Down upon our knees,
We had tasted holy wine,
And no one could sway us
In a life time.
Purer than the sky,
Behind the rain.

Falling down all around us,
Calling out from a boundless love.
Love had lit a fire;
We were the flame.
Burning into the darkness,
Shining out from inside us.
Not a word.
And no one had to say we were changed.
Nothing else we lived through
Would ever be same the same,
Knowing the truth
That we had gained.
Purer than the sky,
Behind the rain.
Falling down all around us,
Calling out from a boundless love.
Love had lit a fire;
We were the flame.
Burning into the darkness,
Shining out from inside us.
Stay with me.
Make it ever new,
So time will not undo,
As the years go by,
How I need to see
That’s still me.
Falling down all around us,
Calling out from a boundless love.
Yeah…
Burning into the darkness,
Shining out from inside us.
Purer than the sky,
Behind the rain.
Falling down all around us,
Calling out from a boundless love.
Love has lit a fire;
I am the flame.
Burning into the darkness,
Shining out from inside us.
Purer than the sky,
Behind the rain.
Falling down all around us,
Calling out from a boundless love. (Ohh…)
Love has lit a fire;
I am the flame.
Burning into the darkness,
Shining out from inside us.
Purer than the sky,
Behind the rain.
Falling down all around us,

Calling out from a boundless love.

Source: Musixmatch

Songwriters: Amy Grant / Jerry Mcpherson / Gary Chapman

Dear God, my wife and I are going to see Amy Grant in concert tomorrow night.

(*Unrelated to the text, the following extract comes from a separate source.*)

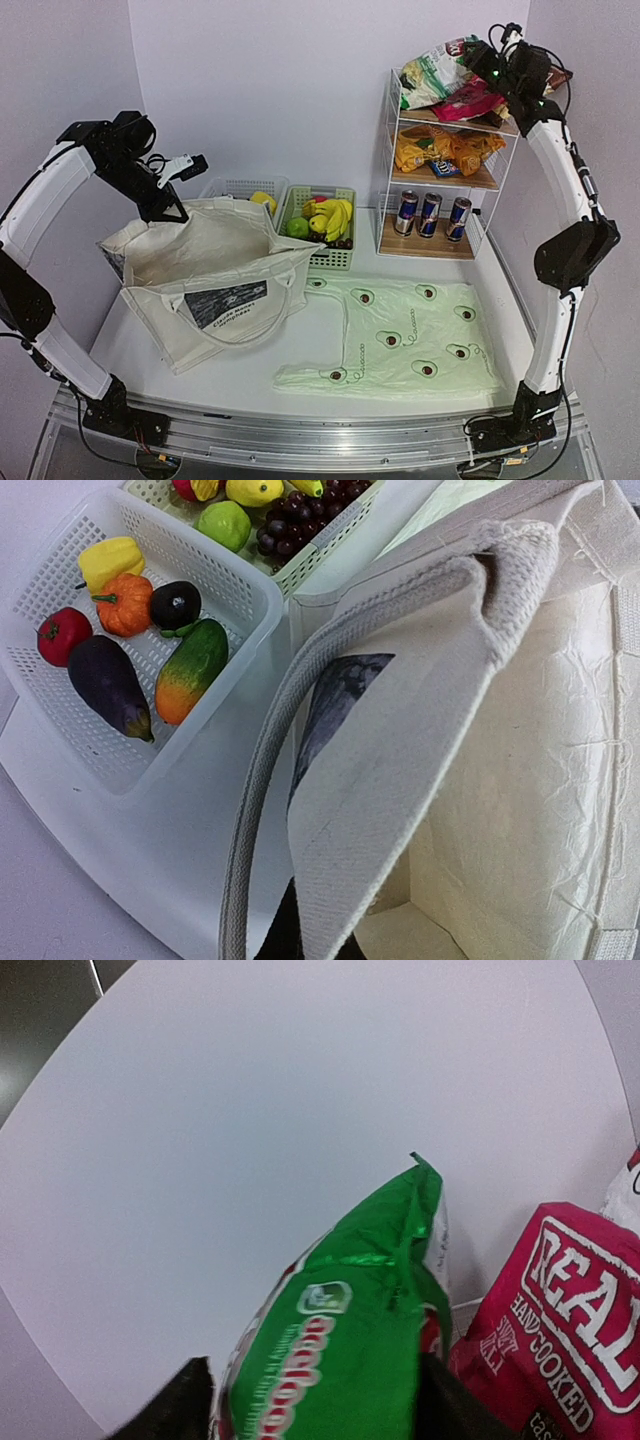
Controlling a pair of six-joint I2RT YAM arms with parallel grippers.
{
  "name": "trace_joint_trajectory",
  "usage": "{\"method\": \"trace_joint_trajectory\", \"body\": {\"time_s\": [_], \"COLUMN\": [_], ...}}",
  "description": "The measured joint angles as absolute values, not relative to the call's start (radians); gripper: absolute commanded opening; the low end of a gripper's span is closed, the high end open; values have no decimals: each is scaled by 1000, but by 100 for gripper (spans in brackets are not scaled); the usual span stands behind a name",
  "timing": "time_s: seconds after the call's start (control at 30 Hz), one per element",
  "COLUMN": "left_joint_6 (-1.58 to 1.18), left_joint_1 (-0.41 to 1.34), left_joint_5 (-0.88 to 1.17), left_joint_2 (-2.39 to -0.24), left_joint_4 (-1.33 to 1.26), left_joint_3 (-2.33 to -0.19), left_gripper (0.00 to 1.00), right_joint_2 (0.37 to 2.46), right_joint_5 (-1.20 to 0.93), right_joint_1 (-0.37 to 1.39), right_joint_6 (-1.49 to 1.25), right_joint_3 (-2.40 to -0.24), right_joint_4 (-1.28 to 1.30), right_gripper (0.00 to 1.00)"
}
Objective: Place the mixed food into the grocery bags and tie them
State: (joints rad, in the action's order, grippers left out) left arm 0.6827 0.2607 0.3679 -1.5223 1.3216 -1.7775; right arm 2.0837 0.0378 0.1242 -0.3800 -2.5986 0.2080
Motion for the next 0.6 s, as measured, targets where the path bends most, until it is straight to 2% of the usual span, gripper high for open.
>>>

I saw a lot of Christian concerts in the 1990s, but I never saw Amy Grant in concert for some reason. And I worked for Word at the time so I sold a ton of her stuff through Christian bookstores. I met her once at a sales conference for the House of Love album, but I’ve never heard her sing.

Regardless, here I am, about to see her in concert for the first time so I have been listening to some of her old songs to just reminisce a little. It was this song that kind of struck me this week when it came on. I remember it being on the Lead Me On album. I think it was the first track. No, “Lead Me On” might have been the first track. Anyway, it really captured the emotions 18-year-old me felt at the time. I had grown up Baptist and had “accepted Jesus” possibly as many as 30 times up to that point. Effective church sermons. Revivals. Fellowship of Christian Athletes conferences. But somehow I never felt like I got it right the previous time. I wasn’t getting the formula correct. I needed to do it again.

So I remember the emotions Grant reflects in this song that she apparently wrote with her husband at the time, Gary Chapman, and Jerry McPherson. I wonder what their conversations were like as they wrote this song. Now, 38 years and a lot of life and heartache later, if they could rewrite any of it, would they? Would they change the lyrics? I think it’s prescient to have the part that says:

Stay with me.
Make it ever new,
So time will not undo,
As the years go by,
How I need to see
That’s still me.

I remember the feelings of just sinking into you and that moment of feeling a complete connection with you, but I never seemed to carry it beyond a few days. There was no discipleship. Or there was not self-discipline in my discipleship or even a real knowledge of what discipleship between you and me should look like.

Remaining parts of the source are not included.